→ Exercise objective:
Return each entry precisely as it appears below.

[Records from a data source]
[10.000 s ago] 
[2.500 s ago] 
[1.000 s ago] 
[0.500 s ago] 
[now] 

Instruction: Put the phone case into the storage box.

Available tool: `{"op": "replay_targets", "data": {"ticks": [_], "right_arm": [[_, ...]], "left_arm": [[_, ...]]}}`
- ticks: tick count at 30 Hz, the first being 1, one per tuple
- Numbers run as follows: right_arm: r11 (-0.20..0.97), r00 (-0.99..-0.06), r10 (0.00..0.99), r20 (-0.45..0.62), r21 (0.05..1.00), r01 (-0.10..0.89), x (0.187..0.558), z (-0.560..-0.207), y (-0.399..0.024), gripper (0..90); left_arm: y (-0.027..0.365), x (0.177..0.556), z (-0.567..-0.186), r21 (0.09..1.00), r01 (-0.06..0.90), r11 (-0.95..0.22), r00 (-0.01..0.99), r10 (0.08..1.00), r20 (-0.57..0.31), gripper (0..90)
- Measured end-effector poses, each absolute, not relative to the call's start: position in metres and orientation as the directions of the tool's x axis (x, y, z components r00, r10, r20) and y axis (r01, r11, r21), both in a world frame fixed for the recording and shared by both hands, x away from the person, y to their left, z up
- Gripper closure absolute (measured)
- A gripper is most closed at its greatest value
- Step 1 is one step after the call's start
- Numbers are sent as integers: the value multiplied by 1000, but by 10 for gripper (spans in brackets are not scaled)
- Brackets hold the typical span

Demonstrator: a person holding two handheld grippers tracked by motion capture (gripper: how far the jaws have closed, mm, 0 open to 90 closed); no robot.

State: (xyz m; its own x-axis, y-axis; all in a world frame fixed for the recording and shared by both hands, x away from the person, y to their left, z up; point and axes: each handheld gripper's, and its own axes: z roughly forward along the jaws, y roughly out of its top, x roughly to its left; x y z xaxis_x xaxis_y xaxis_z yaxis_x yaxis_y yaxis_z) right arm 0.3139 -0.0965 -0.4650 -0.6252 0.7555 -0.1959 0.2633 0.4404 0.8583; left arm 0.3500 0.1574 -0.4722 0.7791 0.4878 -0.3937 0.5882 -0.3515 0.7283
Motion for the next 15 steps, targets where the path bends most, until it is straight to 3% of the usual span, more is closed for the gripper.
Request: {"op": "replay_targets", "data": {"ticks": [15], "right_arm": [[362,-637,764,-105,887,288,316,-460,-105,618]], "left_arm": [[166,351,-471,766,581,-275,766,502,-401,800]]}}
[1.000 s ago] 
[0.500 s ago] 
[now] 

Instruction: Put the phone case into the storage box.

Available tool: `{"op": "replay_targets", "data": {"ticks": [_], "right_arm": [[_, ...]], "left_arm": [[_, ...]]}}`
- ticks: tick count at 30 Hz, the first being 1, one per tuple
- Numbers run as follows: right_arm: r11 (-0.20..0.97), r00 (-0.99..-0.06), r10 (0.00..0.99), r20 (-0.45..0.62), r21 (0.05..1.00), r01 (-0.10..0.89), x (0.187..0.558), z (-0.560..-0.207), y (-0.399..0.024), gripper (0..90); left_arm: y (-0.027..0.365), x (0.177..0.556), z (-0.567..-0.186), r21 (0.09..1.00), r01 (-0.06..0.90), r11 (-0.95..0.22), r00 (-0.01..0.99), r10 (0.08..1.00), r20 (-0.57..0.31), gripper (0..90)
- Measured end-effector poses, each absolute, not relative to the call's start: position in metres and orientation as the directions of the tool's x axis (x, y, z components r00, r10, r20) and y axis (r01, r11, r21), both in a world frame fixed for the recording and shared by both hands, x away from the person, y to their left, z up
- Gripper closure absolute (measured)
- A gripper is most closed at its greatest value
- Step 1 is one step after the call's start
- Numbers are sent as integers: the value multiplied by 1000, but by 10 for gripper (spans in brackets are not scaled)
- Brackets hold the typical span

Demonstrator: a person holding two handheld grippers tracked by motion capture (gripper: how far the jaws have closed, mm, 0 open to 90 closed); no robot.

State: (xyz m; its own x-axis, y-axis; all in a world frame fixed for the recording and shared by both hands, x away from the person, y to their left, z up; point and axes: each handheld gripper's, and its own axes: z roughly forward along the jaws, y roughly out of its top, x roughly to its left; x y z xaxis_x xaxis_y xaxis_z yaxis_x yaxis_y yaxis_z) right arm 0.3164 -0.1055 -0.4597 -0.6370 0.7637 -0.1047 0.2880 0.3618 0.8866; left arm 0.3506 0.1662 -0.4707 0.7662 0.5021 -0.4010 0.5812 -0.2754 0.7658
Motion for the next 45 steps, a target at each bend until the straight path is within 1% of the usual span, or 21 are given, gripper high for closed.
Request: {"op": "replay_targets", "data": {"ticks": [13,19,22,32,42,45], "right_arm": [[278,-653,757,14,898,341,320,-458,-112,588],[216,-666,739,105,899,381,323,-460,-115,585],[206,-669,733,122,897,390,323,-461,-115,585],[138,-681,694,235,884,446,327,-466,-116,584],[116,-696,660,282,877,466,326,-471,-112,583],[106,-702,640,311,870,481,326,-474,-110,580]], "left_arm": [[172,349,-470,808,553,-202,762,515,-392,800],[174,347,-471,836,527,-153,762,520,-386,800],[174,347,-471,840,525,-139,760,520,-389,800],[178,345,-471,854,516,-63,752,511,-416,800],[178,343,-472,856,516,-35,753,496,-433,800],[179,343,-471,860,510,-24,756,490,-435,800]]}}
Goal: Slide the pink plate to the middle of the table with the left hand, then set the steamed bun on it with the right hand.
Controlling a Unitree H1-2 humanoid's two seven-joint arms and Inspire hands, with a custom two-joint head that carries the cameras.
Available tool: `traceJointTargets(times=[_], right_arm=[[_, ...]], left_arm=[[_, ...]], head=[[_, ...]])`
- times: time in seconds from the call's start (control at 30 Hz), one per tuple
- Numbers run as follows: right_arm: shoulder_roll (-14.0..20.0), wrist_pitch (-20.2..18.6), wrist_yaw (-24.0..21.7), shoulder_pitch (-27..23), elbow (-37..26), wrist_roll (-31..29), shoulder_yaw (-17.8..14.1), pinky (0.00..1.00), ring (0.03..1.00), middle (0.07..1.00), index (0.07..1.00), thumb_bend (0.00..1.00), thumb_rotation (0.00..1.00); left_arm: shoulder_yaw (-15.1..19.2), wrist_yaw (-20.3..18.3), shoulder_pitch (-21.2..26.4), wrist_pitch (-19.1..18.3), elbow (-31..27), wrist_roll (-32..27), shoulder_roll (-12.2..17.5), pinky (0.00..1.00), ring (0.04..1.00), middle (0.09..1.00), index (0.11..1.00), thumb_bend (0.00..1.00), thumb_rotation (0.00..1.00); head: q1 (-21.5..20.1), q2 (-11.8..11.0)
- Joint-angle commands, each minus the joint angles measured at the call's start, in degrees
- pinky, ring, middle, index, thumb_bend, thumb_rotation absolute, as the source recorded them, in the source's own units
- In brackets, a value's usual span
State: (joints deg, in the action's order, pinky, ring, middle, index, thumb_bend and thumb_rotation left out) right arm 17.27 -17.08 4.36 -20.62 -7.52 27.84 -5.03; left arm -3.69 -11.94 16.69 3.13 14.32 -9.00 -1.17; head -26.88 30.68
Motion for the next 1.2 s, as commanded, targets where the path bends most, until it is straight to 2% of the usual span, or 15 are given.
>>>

→ Output of the task:
[10.000 s ago] 
[2.500 s ago] 
[1.000 s ago] 
[0.500 s ago] 
[now] 

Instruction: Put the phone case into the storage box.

Available tool: `{"op": "replay_targets", "data": {"ticks": [_], "right_arm": [[_, ...]], "left_arm": [[_, ...]]}}`
- ticks: tick count at 30 Hz, the first being 1, one per tuple
- Numbers run as follows: right_arm: r11 (-0.20..0.97), r00 (-0.99..-0.06), r10 (0.00..0.99), r20 (-0.45..0.62), r21 (0.05..1.00), r01 (-0.10..0.89), x (0.187..0.558), z (-0.560..-0.207), y (-0.399..0.024), gripper (0..90); left_arm: y (-0.027..0.365), x (0.177..0.556), z (-0.567..-0.186), r21 (0.09..1.00), r01 (-0.06..0.90), r11 (-0.95..0.22), r00 (-0.01..0.99), r10 (0.08..1.00), r20 (-0.57..0.31), gripper (0..90)
- Measured end-effector poses, each absolute, not relative to the call's start: position in metres and orientation as the directions of the tool's x axis (x, y, z components r00, r10, r20) and y axis (r01, r11, r21), both in a world frame fixed for the recording and shared by both hands, x away from the person, y to their left, z up
- Gripper closure absolute (measured)
- A gripper is most closed at its greatest value
- Step 1 is one step after the call's start
- Numbers are sent as integers: the value multiplied by 1000, but by 10 for gripper (spans in brackets are not scaled)
- Brackets hold the typical span

Demonstrator: a person holding two handheld grippers tracked by motion capture (gripper: how far the jaws have closed, mm, 0 open to 90 closed); no robot.

State: (xyz m; its own x-axis, y-axis; all in a world frame fixed for the recording and shared by both hands, x away from the person, y to their left, z up; point and axes: each handheld gripper's, and its own axes: z roughly forward along the jaws, y roughly out of its top, x roughly to its left; x y z xaxis_x xaxis_y xaxis_z yaxis_x yaxis_y yaxis_z) right arm 0.3139 -0.0965 -0.4650 -0.6252 0.7555 -0.1959 0.2633 0.4404 0.8583; left arm 0.3500 0.1574 -0.4722 0.7791 0.4878 -0.3937 0.5882 -0.3515 0.7283
Motion for the next 15 steps, targets where the path bends most, until it is straight to 3% of the usual span, more is closed for the gripper.
Request: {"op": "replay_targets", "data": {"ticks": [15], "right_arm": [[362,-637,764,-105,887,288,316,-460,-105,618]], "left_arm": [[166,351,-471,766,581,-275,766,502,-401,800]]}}
[1.000 s ago] 
[0.500 s ago] 
[now] 

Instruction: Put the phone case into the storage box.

Available tool: `{"op": "replay_targets", "data": {"ticks": [_], "right_arm": [[_, ...]], "left_arm": [[_, ...]]}}`
- ticks: tick count at 30 Hz, the first being 1, one per tuple
- Numbers run as follows: right_arm: r11 (-0.20..0.97), r00 (-0.99..-0.06), r10 (0.00..0.99), r20 (-0.45..0.62), r21 (0.05..1.00), r01 (-0.10..0.89), x (0.187..0.558), z (-0.560..-0.207), y (-0.399..0.024), gripper (0..90); left_arm: y (-0.027..0.365), x (0.177..0.556), z (-0.567..-0.186), r21 (0.09..1.00), r01 (-0.06..0.90), r11 (-0.95..0.22), r00 (-0.01..0.99), r10 (0.08..1.00), r20 (-0.57..0.31), gripper (0..90)
- Measured end-effector poses, each absolute, not relative to the call's start: position in metres and orientation as the directions of the tool's x axis (x, y, z components r00, r10, r20) and y axis (r01, r11, r21), both in a world frame fixed for the recording and shared by both hands, x away from the person, y to their left, z up
- Gripper closure absolute (measured)
- A gripper is most closed at its greatest value
- Step 1 is one step after the call's start
- Numbers are sent as integers: the value multiplied by 1000, but by 10 for gripper (spans in brackets are not scaled)
- Brackets hold the typical span

Demonstrator: a person holding two handheld grippers tracked by motion capture (gripper: how far the jaws have closed, mm, 0 open to 90 closed); no robot.

State: (xyz m; its own x-axis, y-axis; all in a world frame fixed for the recording and shared by both hands, x away from the person, y to their left, z up; point and axes: each handheld gripper's, and its own axes: z roughly forward along the jaws, y roughly out of its top, x roughly to its left; x y z xaxis_x xaxis_y xaxis_z yaxis_x yaxis_y yaxis_z) right arm 0.3164 -0.1055 -0.4597 -0.6370 0.7637 -0.1047 0.2880 0.3618 0.8866; left arm 0.3506 0.1662 -0.4707 0.7662 0.5021 -0.4010 0.5812 -0.2754 0.7658
Motion for the next 45 steps, a target at each bend until the straight path is within 1% of the usual span, or 21 are given, gripper high for closed.
Request: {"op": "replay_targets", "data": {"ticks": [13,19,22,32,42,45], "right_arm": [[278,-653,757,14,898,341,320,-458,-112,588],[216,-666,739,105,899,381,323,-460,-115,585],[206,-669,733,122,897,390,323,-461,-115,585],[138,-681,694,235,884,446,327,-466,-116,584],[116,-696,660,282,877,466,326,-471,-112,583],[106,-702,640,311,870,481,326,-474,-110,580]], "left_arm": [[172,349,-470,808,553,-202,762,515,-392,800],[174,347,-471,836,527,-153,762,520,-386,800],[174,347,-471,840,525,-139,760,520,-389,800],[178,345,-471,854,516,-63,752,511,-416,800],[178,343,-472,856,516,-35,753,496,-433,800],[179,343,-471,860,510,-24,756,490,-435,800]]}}
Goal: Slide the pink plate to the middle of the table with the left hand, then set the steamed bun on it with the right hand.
Controlling a Unitree H1-2 humanoid's two seven-joint arms and Inspire hands, with a custom two-joint head that carries the cameras.
Available tool: `traceJointTargets(times=[_], right_arm=[[_, ...]], left_arm=[[_, ...]], head=[[_, ...]])`
- times: time in seconds from the call's start (control at 30 Hz), one per tuple
- Numbers run as follows: right_arm: shoulder_roll (-14.0..20.0), wrist_pitch (-20.2..18.6), wrist_yaw (-24.0..21.7), shoulder_pitch (-27..23), elbow (-37..26), wrist_roll (-31..29), shoulder_yaw (-17.8..14.1), pinky (0.00..1.00), ring (0.03..1.00), middle (0.07..1.00), index (0.07..1.00), thumb_bend (0.00..1.00), thumb_rotation (0.00..1.00); left_arm: shoulder_yaw (-15.1..19.2), wrist_yaw (-20.3..18.3), shoulder_pitch (-21.2..26.4), wrist_pitch (-19.1..18.3), elbow (-31..27), wrist_roll (-32..27), shoulder_roll (-12.2..17.5), pinky (0.00..1.00), ring (0.04..1.00), middle (0.09..1.00), index (0.11..1.00), thumb_bend (0.00..1.00), thumb_rotation (0.00..1.00); head: q1 (-21.5..20.1), q2 (-11.8..11.0)
- Joint-angle commands, each minus the joint angles measured at the call's start, in degrees
- pinky, ring, middle, index, thumb_bend, thumb_rotation absolute, as the source recorded them, in the source's own units
- In brackets, a value's usual span
State: (joints deg, in the action's order, pinky, ring, middle, index, thumb_bend and thumb_rotation left out) right arm 17.27 -17.08 4.36 -20.62 -7.52 27.84 -5.03; left arm -3.69 -11.94 16.69 3.13 14.32 -9.00 -1.17; head -26.88 30.68
Motion for the next 1.2 s, as commanded, targets where the path bends most, until it is straight to 2% of the usual span, or 15 are given.
>>>

Nothing else is required to finish the exercise.